# Task:
Return, from the listing below, every line that includes "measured".
==========
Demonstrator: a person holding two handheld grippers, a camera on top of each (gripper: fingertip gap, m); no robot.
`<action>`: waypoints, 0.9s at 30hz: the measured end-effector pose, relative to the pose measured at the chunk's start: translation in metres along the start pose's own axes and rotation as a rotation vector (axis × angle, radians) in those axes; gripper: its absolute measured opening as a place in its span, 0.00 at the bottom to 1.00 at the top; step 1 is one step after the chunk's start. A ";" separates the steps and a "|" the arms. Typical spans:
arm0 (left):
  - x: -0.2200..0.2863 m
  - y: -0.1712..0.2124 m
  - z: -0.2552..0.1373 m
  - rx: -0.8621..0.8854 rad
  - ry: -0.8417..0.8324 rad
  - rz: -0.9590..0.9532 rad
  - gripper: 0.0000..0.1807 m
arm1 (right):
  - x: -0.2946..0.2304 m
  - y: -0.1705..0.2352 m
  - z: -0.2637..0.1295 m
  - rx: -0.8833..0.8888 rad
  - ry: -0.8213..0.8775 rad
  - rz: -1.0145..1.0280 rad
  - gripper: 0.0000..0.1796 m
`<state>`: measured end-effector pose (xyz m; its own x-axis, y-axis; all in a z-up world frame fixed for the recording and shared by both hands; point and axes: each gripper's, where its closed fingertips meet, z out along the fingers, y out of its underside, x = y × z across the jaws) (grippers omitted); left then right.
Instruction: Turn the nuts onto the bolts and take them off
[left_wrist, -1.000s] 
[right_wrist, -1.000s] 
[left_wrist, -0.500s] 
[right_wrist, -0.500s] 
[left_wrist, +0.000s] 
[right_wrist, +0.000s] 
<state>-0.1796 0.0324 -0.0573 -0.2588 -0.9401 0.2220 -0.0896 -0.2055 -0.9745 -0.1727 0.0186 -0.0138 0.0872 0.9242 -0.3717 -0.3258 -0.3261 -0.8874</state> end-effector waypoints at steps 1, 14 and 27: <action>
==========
# Your solution:
`<action>`: waypoints, 0.9s at 30hz: the measured end-effector pose, relative to the pose measured at the chunk's start: translation in metres along the start pose's own axes and rotation as a rotation vector (axis × angle, radians) in those axes; gripper: its absolute measured opening as a place in its span, 0.00 at the bottom to 1.00 at the top; step 1 is one step after the chunk's start. A ";" separates the steps and a "|" the arms. Typical spans:
`<state>`: measured end-effector pose (xyz m; its own x-axis, y-axis; all in a z-up world frame fixed for the recording and shared by both hands; point and axes: each gripper's, where its closed fingertips meet, z out along the fingers, y out of its underside, x = y × z across the jaws) (grippers omitted); left then right.

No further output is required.